Terazi denen denge ölçücüsü hata yapmaz. Siz istediğinizi yapın terazi size gerçeği gösterir. Dış politika ise tem bir denge unsurudur. Öyle afra tafra ile oluşturulacak bir durum değildir. Kontrol edemediğin unsurlar bir sinek bile olsa bir gün ensenden ısırıverir.

Kaldı ki, başlarında İngilizler denen katakulli uzmanlarının bulunduğu Avrupa siyasetine, onları savaş alanlarında mağlup eden Mustafa Kemal bile güvenmemiş, bu ihanet unsurlarının kanlarını donduracak bir kararla “Yurtta sulh, cihanda sulh” prensibini benimsemiştir. İşte bu yüzden Avrupa damgalı isyanlar ülkemizde Atatürk ölene kadar pompalanmış ve canlı tutulmuştur.

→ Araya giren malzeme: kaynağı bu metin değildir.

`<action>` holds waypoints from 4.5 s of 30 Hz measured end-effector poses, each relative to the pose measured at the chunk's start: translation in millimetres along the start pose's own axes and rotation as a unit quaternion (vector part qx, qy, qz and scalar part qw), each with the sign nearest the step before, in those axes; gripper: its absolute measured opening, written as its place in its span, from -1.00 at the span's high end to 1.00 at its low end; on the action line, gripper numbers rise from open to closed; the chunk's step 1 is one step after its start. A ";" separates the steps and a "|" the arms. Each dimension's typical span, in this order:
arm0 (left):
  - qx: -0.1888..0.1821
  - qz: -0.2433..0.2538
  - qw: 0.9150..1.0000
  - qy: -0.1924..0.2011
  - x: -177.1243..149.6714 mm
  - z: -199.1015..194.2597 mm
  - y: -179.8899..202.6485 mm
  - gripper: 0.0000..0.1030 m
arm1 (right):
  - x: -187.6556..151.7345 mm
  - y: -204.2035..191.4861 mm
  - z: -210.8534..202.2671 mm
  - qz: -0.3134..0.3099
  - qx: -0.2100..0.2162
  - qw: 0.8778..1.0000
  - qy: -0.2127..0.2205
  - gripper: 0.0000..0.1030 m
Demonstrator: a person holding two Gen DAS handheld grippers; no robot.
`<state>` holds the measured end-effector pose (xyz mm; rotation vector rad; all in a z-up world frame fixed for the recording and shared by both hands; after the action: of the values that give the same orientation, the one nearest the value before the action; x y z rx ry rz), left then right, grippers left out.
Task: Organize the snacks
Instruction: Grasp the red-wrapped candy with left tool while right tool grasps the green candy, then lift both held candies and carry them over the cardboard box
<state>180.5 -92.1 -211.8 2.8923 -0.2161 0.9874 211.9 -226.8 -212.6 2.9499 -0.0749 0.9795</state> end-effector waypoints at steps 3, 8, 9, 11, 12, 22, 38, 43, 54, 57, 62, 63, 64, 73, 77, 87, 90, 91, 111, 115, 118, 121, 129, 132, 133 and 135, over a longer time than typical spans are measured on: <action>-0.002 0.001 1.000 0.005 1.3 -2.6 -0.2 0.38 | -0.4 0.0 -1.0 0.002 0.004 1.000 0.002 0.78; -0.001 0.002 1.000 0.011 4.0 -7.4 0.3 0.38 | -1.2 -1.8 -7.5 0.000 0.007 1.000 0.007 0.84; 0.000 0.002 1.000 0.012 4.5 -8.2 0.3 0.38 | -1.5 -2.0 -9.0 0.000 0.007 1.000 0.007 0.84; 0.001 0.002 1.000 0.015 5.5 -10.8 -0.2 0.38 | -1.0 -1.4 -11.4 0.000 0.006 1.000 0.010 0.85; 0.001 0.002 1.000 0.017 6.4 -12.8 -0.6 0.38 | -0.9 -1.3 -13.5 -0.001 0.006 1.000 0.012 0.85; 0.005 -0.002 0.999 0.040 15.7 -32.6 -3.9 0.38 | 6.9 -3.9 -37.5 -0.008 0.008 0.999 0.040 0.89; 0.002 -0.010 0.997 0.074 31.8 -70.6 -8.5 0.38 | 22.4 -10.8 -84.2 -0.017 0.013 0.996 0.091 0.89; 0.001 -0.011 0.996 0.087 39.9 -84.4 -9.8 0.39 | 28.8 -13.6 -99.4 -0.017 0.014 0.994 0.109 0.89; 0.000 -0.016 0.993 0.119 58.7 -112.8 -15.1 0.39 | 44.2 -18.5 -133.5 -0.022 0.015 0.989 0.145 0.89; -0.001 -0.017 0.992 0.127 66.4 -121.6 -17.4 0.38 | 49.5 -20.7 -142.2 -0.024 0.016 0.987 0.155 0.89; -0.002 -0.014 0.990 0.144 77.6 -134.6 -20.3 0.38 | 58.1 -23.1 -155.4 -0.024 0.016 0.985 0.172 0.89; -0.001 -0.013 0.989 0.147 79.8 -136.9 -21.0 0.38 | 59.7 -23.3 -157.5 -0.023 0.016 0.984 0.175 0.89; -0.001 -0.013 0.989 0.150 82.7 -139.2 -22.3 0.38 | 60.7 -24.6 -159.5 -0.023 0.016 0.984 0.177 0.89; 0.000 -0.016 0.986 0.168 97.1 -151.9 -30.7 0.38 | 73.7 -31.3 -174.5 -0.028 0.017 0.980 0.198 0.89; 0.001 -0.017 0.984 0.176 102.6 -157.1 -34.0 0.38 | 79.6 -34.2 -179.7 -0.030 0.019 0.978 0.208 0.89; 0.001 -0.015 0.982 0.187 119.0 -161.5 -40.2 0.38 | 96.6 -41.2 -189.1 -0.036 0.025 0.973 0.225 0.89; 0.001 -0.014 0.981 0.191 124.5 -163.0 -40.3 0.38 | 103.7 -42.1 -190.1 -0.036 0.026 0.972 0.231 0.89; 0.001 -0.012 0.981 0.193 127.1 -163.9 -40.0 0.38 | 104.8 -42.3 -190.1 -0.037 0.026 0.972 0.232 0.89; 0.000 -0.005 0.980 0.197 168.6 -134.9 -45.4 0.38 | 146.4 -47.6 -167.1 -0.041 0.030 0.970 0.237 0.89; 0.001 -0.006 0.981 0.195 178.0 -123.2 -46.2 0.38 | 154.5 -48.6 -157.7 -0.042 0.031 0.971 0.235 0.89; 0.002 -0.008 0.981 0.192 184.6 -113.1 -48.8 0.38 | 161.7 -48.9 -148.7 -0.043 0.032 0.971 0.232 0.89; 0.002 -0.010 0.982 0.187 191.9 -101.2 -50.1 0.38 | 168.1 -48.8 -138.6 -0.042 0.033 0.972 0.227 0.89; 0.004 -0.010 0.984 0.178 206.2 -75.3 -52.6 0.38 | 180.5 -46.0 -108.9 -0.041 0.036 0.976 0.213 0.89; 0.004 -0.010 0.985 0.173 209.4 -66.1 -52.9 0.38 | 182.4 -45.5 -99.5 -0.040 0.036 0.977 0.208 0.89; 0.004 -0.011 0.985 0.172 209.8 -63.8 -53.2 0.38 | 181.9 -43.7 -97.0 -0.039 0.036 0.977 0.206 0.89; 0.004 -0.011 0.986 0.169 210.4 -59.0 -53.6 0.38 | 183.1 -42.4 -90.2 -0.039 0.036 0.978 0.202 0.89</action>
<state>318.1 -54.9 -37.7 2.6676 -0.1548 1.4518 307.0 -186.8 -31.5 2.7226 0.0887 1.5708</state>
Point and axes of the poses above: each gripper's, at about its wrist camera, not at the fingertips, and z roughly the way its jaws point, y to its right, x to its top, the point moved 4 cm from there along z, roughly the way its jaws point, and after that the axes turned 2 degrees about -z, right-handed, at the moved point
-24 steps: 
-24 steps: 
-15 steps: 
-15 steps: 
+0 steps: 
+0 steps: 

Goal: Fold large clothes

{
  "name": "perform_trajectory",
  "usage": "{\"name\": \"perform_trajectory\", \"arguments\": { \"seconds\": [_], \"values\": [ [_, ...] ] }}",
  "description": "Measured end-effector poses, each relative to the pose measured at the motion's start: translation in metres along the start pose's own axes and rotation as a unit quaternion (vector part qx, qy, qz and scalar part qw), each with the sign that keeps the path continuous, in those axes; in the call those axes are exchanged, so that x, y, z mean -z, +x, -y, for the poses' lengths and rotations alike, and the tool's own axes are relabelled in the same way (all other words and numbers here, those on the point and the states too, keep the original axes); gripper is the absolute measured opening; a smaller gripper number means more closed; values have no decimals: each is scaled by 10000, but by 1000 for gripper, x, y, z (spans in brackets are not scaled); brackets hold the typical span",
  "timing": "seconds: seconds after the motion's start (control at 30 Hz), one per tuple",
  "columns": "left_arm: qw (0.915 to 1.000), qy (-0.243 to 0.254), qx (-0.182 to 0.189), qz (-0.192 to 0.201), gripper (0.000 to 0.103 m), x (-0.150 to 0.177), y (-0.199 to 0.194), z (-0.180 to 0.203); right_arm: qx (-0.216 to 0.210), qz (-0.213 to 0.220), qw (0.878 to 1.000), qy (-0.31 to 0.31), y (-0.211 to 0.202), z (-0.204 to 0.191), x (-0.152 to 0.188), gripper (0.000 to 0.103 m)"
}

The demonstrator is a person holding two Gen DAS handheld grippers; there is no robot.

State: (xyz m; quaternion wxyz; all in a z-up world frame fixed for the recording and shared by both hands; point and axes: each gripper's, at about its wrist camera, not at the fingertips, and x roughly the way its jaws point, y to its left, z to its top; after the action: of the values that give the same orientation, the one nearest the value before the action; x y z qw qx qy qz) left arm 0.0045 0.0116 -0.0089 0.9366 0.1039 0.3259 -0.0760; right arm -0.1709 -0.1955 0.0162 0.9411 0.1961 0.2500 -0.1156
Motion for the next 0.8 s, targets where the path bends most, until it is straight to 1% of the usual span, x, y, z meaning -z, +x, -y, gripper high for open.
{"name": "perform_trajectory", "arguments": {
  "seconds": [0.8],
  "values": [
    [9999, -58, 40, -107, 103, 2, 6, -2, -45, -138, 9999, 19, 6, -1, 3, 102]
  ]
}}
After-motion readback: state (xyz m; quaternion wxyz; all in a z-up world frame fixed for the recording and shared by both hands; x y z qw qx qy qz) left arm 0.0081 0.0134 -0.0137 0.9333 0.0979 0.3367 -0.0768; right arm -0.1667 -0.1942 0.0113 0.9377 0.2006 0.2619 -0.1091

Atatürk’ün ölümü ile birlikte artık siyasilere istediğini yaptıracağını düşünen Avrupa ve son dönemde katılan ABD isyanları durdurmuştur. Hal böyle iken ve daha sonra başımıza bela edilen Asala ve PKK gibi terör odaklarının Avrupa ve ABD orijinli olduğu defalarca teyit edilmişken son dönem hükümetleri kendi halklarından korkularından sırtlarını ABD ye dayayarak sözde politika yapmaya çalışmışlardır.

Sırf ABD öyle istiyor diye can dostum, komşum dediğin Suriye’yi bir günde düşman ilan edip onu parçalama girişimlerinde bulunmanın sonunun olmadığını azıcık tarih bilgisi olan, biraz ABD ve AB politikalarını bilen herkes anlayabilirdi. Bizim hükümetin bu durumu baştan ön görmediğine inanmak o hükümette görev yapan insanların zekâlarına saygısızlık olurdu.

Yinede Rusya’nın, Çin’in ilgi alanından oldukça uzak kuzey Afrika ülkelerini yutmak ile çok stratejik bir konumda bulunan Suriye’yi yutmanın bir olacağını düşünmek bir öngörüsüzlük değil, tamamen teslimiyetçiliğin, ülkenin baş şehrinden yönetilmediğinin kanıtıdır.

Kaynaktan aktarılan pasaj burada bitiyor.